It has been more than a year since Croydon Council introduced new bin collections.

At the time, a lot of people were not happy with the new addition of big wheelie bins, which they either had to find space for in their gardens or had to be stored on the street.

And after it was introduced it is fair to say there were some teething issues with missed collections.

With some streets not having their bins collected for weeks.

To find out how the past year has been, we went back to some of the people who faced problems when it was first introduced.

In some places like Green Acres near Lloyd Park, residents were up in arms when the big wheelie bins were delivered last summer.

Some residents do not have gardens so the bins were clogging up the footpaths.

But after a few weeks of back and forth with the council, it was decided that the privately managed estate would go back to the previous box bins.

Elizabeth Harris who lives in Green Acres said: “The council did eventually take away the big bins.

“When these flats were built, cupboards were built into them for the bins.

“We are now back with the boxes which fit into the cupboards.

“The other ones were so big and cumbersome but we are back to normal now.”

Heather Glynne has lived in Holmbury Grove since 1994 and said there has been problems with rubbish collection on and off for the past few years.

But things got their worst this year with sometimes three weeks or a month of missed collections, causing maggots in the bin cupboards.

Thankfully for the block of flats, things have been improving recently and Heather hopes it will stay that way.

She said: “It has got a lot better than it was, that was because I had to get our councillors involved and had meetings with Veolia.

“It has been going well now for the last two months. They changed our day back to Tuesday from Friday which works much better.”

But in Purley Jean Phipps said that collecting rubbish every other week is not working.

She lives behind a block of flats in Old Lodge Lane and says that rubbish has been piling up and she has even seen rats.

Ms Phipps says this is affecting the enjoyment of her home.

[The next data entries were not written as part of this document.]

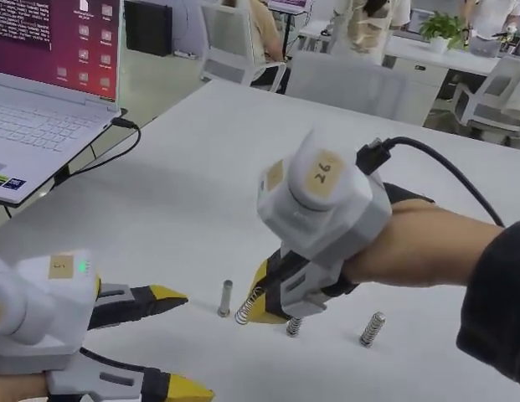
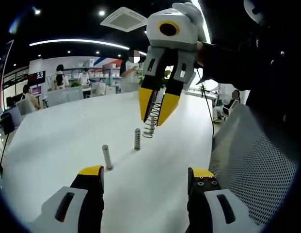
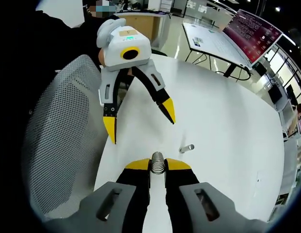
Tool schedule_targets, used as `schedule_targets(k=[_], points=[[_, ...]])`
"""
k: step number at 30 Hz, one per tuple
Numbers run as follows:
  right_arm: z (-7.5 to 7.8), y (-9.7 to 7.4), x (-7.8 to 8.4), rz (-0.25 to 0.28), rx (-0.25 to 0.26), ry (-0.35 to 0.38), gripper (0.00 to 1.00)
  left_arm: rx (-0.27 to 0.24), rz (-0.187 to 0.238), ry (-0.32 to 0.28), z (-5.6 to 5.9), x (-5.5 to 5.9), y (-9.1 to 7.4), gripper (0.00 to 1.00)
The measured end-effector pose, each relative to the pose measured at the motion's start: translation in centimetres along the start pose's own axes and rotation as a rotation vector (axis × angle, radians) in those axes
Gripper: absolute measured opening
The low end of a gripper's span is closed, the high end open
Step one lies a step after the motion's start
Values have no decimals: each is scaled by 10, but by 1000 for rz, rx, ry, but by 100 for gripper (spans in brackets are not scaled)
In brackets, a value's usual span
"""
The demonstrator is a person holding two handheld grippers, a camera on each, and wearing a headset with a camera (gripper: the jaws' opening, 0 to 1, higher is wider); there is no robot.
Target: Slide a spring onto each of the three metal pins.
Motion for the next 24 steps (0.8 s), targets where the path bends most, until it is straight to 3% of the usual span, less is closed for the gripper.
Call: schedule_targets(k=[10, 24], points=[[29, -5, -5, -26, 43, -6, 8, -24, 13, 25, -7, 3, 0, 82], [64, 11, -9, -91, 29, -12, 8, -16, 1, 36, -5, 6, 0, 87]])
Point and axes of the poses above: the centre of the closed fingertips' face, and the gripper's own axes: y roughly forward along the fingers, z roughly to its right, x roughly out of its underside, the point moved 4 cm from there along -y, roughly backward along the fingers, and after that the axes turned 8 degrees about -x, right-handed, at the moved point
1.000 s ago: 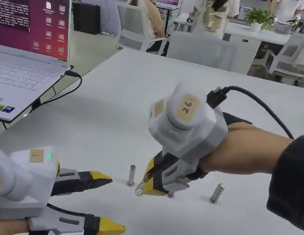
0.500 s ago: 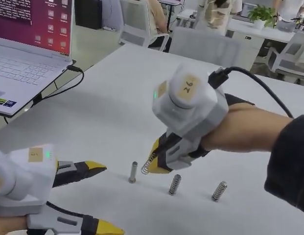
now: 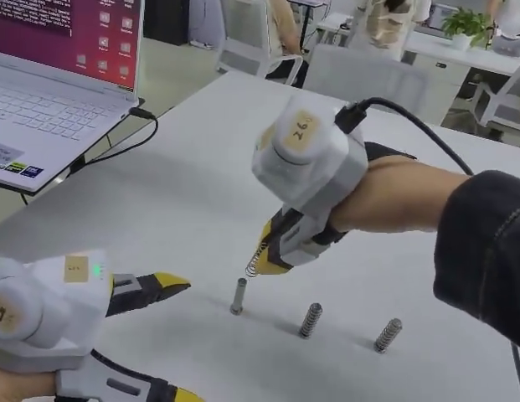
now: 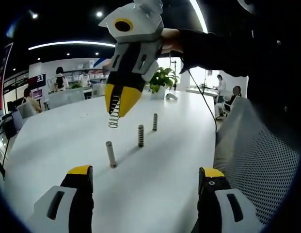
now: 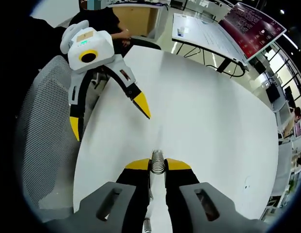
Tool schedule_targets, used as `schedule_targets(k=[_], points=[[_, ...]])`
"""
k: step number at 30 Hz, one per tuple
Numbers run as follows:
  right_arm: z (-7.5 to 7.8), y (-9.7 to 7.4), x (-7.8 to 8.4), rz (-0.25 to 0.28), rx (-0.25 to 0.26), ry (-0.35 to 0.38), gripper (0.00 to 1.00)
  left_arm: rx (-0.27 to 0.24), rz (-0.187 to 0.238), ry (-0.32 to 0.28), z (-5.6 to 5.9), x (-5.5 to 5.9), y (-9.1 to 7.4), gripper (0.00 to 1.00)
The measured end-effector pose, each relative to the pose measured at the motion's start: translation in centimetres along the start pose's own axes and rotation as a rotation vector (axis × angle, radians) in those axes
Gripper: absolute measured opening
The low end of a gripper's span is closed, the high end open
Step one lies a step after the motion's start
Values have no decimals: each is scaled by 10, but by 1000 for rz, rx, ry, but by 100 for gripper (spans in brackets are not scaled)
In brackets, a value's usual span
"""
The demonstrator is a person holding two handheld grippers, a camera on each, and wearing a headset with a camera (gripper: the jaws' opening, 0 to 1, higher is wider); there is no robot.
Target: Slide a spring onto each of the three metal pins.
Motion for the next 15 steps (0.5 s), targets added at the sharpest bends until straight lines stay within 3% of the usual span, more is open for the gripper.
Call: schedule_targets(k=[15], points=[[5, 22, 1, -37, -54, 3, 9, 6, -10, -5, -4, 8, 1, 89]])
Point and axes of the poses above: the centre of the closed fingertips' face, and the gripper's own axes: y roughly forward along the fingers, z roughly to its right, x roughly out of its underside, the point moved 4 cm from there along -y, roughly backward along the fingers, and after that the axes turned 8 degrees about -x, right-handed, at the moved point
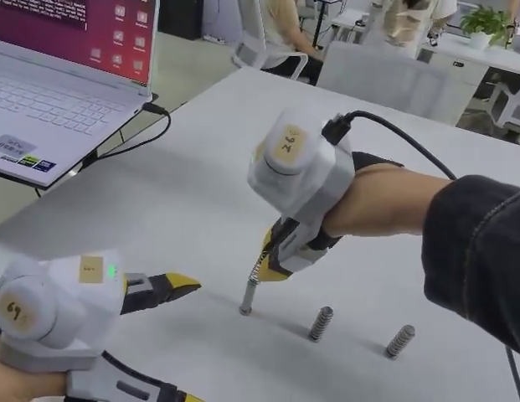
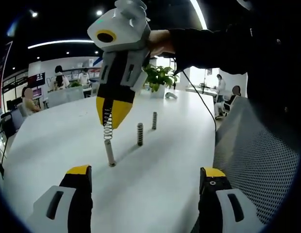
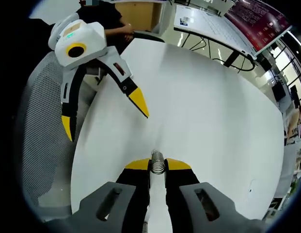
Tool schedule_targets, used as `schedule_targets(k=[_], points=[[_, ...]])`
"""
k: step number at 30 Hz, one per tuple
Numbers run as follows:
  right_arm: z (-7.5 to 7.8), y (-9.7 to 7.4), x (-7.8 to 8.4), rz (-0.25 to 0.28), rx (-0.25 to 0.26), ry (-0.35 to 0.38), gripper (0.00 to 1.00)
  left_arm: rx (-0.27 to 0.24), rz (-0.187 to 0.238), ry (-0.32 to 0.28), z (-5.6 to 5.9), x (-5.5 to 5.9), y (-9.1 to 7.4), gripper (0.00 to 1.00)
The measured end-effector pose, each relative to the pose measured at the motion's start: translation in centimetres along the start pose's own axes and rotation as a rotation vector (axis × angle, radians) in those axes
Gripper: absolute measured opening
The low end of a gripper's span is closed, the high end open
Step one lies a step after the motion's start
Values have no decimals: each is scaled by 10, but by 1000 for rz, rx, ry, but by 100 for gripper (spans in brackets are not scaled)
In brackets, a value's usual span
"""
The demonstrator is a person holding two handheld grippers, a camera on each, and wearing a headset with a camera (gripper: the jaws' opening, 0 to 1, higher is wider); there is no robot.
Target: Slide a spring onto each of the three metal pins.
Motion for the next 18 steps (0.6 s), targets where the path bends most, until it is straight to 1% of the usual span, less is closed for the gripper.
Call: schedule_targets(k=[7, 14, 18], points=[[2, 7, -1, -8, -6, 1, 9, -3, 1, -6, -3, 3, -1, 88], [4, 14, 1, -26, -8, 6, 9, -5, 3, -9, -3, 4, -4, 86], [7, 19, 2, -33, -14, 13, 9, -6, 0, -11, -4, 6, -5, 86]])
Point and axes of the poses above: the centre of the closed fingertips' face, and the gripper's own axes: y roughly forward along the fingers, z roughly to its right, x roughly out of its underside, the point moved 4 cm from there along -y, roughly backward along the fingers, and after that the axes turned 8 degrees about -x, right-handed, at the moved point
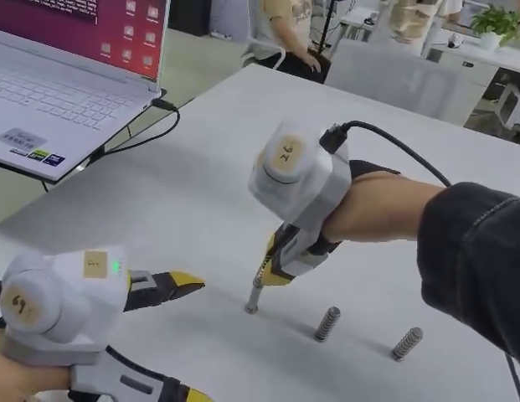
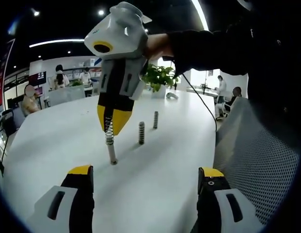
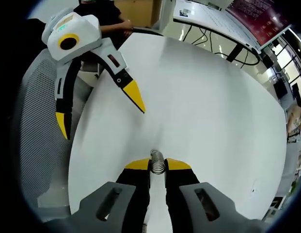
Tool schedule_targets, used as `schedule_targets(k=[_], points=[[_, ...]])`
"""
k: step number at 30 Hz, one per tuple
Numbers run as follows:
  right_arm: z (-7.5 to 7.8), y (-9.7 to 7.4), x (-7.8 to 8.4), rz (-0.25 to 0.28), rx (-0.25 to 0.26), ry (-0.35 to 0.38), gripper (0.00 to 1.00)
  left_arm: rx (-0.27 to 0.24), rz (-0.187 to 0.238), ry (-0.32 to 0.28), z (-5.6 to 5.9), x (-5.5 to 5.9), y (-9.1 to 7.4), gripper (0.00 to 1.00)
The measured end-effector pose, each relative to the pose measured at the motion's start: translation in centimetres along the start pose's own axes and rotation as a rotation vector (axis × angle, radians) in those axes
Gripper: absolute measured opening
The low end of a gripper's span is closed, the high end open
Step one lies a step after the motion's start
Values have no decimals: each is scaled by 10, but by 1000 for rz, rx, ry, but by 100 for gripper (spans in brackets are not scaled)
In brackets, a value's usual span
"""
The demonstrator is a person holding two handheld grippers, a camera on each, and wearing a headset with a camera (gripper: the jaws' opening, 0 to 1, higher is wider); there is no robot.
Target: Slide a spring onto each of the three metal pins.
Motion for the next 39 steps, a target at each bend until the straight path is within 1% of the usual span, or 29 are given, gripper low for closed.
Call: schedule_targets(k=[8, 18, 24, 32, 36, 39], points=[[4, 13, 1, -27, -15, 3, 9, 0, -3, -5, -1, 1, 0, 85], [-1, 32, 4, -57, -46, 1, 9, 4, -5, -8, -1, 1, 2, 83], [-4, 40, 7, -71, -55, 0, 9, 5, -7, -10, -1, 1, 3, 83], [-3, 46, 9, -72, -55, 3, 9, 9, -14, -11, 0, 1, 4, 81], [-1, 46, 9, -65, -55, 7, 9, 8, -12, -13, 0, 0, 4, 81], [-2, 46, 9, -59, -54, 13, 9, 10, -15, -12, 0, 0, 4, 81]])
Point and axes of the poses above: the centre of the closed fingertips' face, and the gripper's own axes: y roughly forward along the fingers, z roughly to its right, x roughly out of its underside, the point moved 4 cm from there along -y, roughly backward along the fingers, and after that the axes turned 8 degrees about -x, right-handed, at the moved point
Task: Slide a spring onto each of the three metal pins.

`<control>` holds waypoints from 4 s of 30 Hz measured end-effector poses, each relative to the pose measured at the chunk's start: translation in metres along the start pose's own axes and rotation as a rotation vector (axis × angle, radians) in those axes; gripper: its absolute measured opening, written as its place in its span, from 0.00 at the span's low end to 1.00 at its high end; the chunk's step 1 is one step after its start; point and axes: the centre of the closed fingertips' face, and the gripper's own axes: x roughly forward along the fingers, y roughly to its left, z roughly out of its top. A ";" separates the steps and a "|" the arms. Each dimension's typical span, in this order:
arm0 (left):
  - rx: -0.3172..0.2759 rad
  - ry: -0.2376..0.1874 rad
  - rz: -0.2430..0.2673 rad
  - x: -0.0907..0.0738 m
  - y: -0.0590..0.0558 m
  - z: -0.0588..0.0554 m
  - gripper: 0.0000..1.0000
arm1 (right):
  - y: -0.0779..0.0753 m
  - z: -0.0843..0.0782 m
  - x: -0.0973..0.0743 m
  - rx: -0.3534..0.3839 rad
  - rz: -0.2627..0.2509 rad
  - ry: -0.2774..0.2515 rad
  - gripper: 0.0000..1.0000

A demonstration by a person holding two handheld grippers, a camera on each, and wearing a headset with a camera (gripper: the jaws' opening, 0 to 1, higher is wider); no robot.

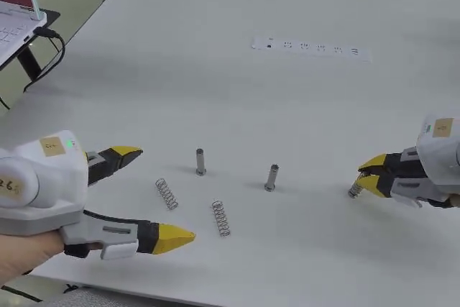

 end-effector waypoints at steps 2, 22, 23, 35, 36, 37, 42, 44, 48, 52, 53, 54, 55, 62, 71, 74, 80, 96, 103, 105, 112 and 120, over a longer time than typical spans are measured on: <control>-0.001 0.000 -0.001 0.000 0.000 0.000 0.94 | 0.000 0.000 0.000 0.005 -0.001 0.003 0.08; -0.015 -0.016 0.010 -0.004 0.002 0.001 0.94 | -0.001 0.005 -0.003 0.100 -0.020 -0.022 0.22; -0.015 -0.016 0.009 -0.003 0.002 0.001 0.95 | -0.001 0.005 -0.004 0.107 -0.020 -0.024 0.22; -0.012 -0.024 0.011 -0.004 0.004 0.003 0.95 | 0.001 0.013 -0.014 0.190 -0.041 -0.079 0.29; -0.012 -0.024 0.011 -0.004 0.004 0.003 0.95 | 0.002 0.014 -0.014 0.192 -0.041 -0.081 0.29; -0.013 -0.023 0.010 -0.004 0.004 0.003 0.95 | 0.002 0.014 -0.015 0.191 -0.040 -0.083 0.29; -0.010 -0.024 0.012 -0.004 0.004 0.005 0.95 | 0.004 0.018 -0.019 0.220 -0.047 -0.103 0.31; -0.008 -0.023 0.010 -0.003 0.003 0.006 0.95 | 0.004 0.018 -0.021 0.232 -0.052 -0.112 0.32; -0.005 -0.023 0.006 -0.002 0.002 0.007 0.96 | 0.007 0.019 -0.025 0.256 -0.056 -0.128 0.34; -0.007 -0.027 0.007 -0.002 0.002 0.008 0.96 | 0.010 0.021 -0.028 0.279 -0.056 -0.143 0.35; -0.008 -0.027 0.007 -0.002 0.002 0.009 0.96 | 0.010 0.021 -0.030 0.283 -0.060 -0.147 0.35; -0.005 -0.029 0.009 -0.003 0.003 0.009 0.96 | 0.010 0.022 -0.031 0.282 -0.071 -0.152 0.35; -0.006 -0.029 0.010 -0.003 0.003 0.009 0.96 | 0.010 0.023 -0.033 0.276 -0.083 -0.154 0.35; -0.007 -0.035 0.009 -0.003 0.004 0.011 0.96 | 0.020 0.031 -0.041 0.270 -0.085 -0.181 0.36; 0.001 -0.037 0.000 -0.003 0.004 0.014 0.96 | 0.033 0.024 -0.049 0.308 -0.082 -0.189 0.36; 0.001 -0.033 -0.001 -0.003 0.004 0.014 0.96 | 0.034 0.022 -0.053 0.338 -0.083 -0.200 0.36; 0.002 -0.033 0.000 -0.004 0.005 0.014 0.96 | 0.036 0.020 -0.055 0.361 -0.086 -0.204 0.35; -0.005 -0.033 0.004 -0.009 0.004 0.012 0.96 | 0.063 0.032 -0.032 0.366 -0.004 -0.142 0.32; -0.008 -0.036 0.005 -0.010 0.006 0.011 0.96 | 0.079 0.056 -0.023 0.356 0.055 -0.161 0.32; -0.008 -0.038 0.003 -0.010 0.006 0.011 0.96 | 0.081 0.061 -0.019 0.343 0.065 -0.161 0.32; -0.005 -0.039 -0.002 -0.010 0.004 0.010 0.96 | 0.092 0.078 -0.004 0.330 0.097 -0.169 0.32; -0.007 -0.038 -0.002 -0.011 0.004 0.010 0.96 | 0.105 0.098 0.016 0.307 0.142 -0.160 0.30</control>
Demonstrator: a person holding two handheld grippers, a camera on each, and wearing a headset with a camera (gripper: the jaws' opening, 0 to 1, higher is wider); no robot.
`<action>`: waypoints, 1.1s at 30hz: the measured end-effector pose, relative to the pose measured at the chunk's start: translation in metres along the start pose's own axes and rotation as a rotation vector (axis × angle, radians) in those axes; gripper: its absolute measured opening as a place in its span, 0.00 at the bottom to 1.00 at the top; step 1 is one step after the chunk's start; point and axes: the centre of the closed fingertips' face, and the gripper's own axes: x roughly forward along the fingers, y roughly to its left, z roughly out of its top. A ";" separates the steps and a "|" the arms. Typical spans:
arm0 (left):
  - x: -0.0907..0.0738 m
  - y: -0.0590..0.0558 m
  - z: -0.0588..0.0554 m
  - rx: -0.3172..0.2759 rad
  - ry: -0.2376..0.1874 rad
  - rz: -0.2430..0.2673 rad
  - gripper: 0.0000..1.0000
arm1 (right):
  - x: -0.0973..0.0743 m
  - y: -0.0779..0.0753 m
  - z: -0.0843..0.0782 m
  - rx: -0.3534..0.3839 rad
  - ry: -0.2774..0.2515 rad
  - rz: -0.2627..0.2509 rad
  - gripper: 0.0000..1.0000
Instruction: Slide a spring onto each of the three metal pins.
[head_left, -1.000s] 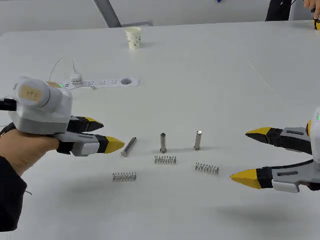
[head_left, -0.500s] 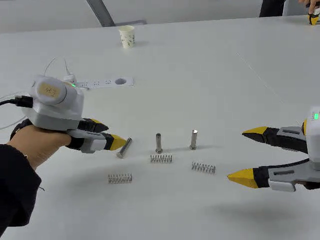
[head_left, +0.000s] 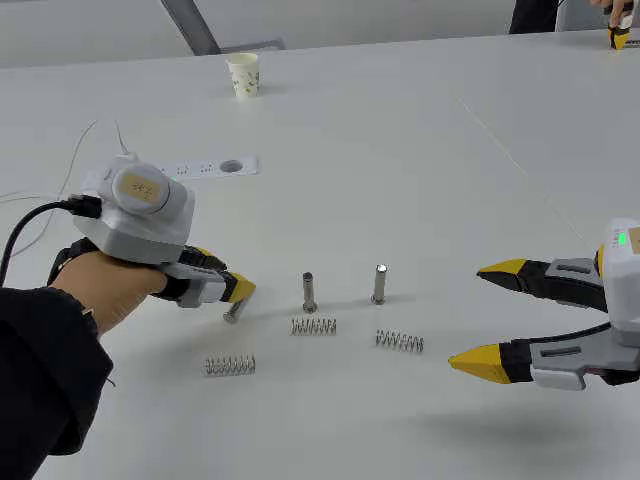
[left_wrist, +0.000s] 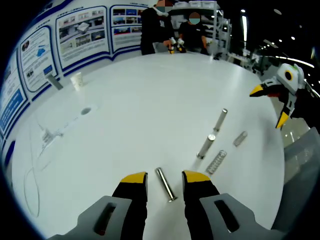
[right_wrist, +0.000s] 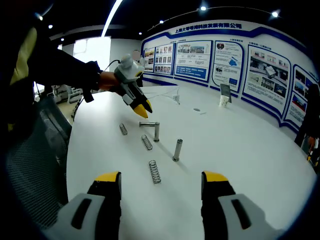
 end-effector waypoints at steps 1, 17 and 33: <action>0.001 0.001 -0.001 -0.003 0.004 0.004 0.27 | 0.000 0.000 0.000 0.001 0.002 0.001 0.66; 0.024 0.002 -0.012 -0.037 0.099 0.028 0.17 | 0.004 -0.001 -0.007 0.011 0.016 0.008 0.66; 0.033 0.010 -0.016 -0.100 0.166 0.068 0.12 | 0.006 -0.003 -0.012 0.022 0.020 0.010 0.66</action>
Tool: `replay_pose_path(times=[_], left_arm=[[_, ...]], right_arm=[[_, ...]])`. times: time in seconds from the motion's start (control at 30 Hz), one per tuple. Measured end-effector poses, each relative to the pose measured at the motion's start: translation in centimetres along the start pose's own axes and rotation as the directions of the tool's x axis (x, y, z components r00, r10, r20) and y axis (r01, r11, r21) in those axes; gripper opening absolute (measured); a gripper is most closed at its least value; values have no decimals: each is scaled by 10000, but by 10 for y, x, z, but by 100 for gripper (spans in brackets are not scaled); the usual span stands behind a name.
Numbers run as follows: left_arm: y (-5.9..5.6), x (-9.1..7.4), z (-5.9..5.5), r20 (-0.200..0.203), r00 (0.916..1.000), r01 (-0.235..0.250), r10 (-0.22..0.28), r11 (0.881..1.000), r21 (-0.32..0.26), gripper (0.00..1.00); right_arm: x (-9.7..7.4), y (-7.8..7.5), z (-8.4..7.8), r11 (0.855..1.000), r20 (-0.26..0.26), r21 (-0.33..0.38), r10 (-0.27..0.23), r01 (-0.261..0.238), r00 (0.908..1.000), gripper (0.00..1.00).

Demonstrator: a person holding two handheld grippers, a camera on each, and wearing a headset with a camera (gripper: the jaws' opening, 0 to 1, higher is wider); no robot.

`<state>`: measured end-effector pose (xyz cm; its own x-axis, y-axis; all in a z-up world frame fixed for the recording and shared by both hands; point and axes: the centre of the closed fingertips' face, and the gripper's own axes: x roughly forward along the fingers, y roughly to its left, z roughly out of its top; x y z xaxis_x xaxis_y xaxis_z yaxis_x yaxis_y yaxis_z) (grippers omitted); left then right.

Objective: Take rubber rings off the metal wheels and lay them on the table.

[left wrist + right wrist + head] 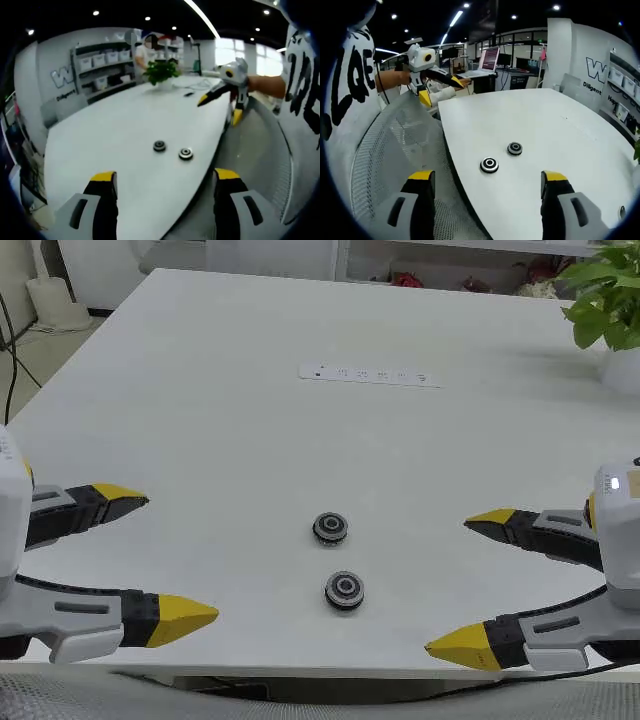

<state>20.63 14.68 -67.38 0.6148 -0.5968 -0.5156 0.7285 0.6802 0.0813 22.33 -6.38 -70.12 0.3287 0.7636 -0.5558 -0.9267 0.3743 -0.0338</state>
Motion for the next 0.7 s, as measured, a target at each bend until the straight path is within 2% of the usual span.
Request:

“The two-week collection is not workable here or in our own homes as when the bin lids are not able to fully shut vermin can access the bags which are then torn open all over the floor,” she added.

Another resident in South Croydon, who asked not to be named, said that her landlord has paid twice to have rubbish cleared privately following missed collections.

The Cliffe Road resident said: “The bin store is filling up again with rubbish and flies. They’re huge this time and a mask for your mouth and nose is advisable before opening the door.

“I am past the point of angry about the situation, we have been arguing for basic sanitation for 10 weeks.”

What does Croydon Council have to say? 

Last September most Croydon households were given two new 240-litre wheelie bins, one for paper, the other for plastic, metal and glass.

While about 75 per cent of residents saw their collection day change.

And according to the council, since then recycling rates in the borough have increased by nine per cent.

Now with a 48 per cent recycling rate the council is aiming to increase this to more than 50 per cent by September 2020.

At a cabinet meeting on October 21, cabinet member for clean, green Croydon, Councillor Stuart Collins, said that more than 14,000 tonnes of rubbish have been diverted from landfill since the new system was introduced.

He said: “I thank residents of Croydon for buying into the new scheme and for their patience and understanding as it was a massive operating in issuing hundreds of thousands of new bins.

“The success is highly measurable and we’ve been able to divert 14,000 tonnes which would have gone into landfill or into incineration and into recycling streams.”

But he acknowledged that there have been difficulties with the new system.

Cllr Collins added:  “Another thing our officers are doing is popping round to blocks of flats that are having difficulties recycling and looking at perhaps trying different methods and different types of bin systems

“But we are going to be very flexible about this and will trial new systems to make sure we get it right to the best of our ability.

“On the odd occasion you are going to get properties where the vehicle is either too big or wide to get in there and we have to use a narrower vehicle. Or sometimes there isn’t space for the wheelie bins.”

He added that a new system is currently being trialled in Oval Road and this is something that could happen in other areas where the current system is not working.

In these cases consultations with be carried out with residents and ward councillors.

The changes came around as part of the South London Waste Partnership, which also includes Sutton, Merton and Kingston councils. And the service is delivered by Veolia.

A spokesperson for the company said: “Since the introduction of our new collection service, Croydon has seen a significantly improved recycling performance and over 99.9 per cent of collections are being made to schedule.

“The service is constantly monitored and reviewed to meet the needs of the residents.”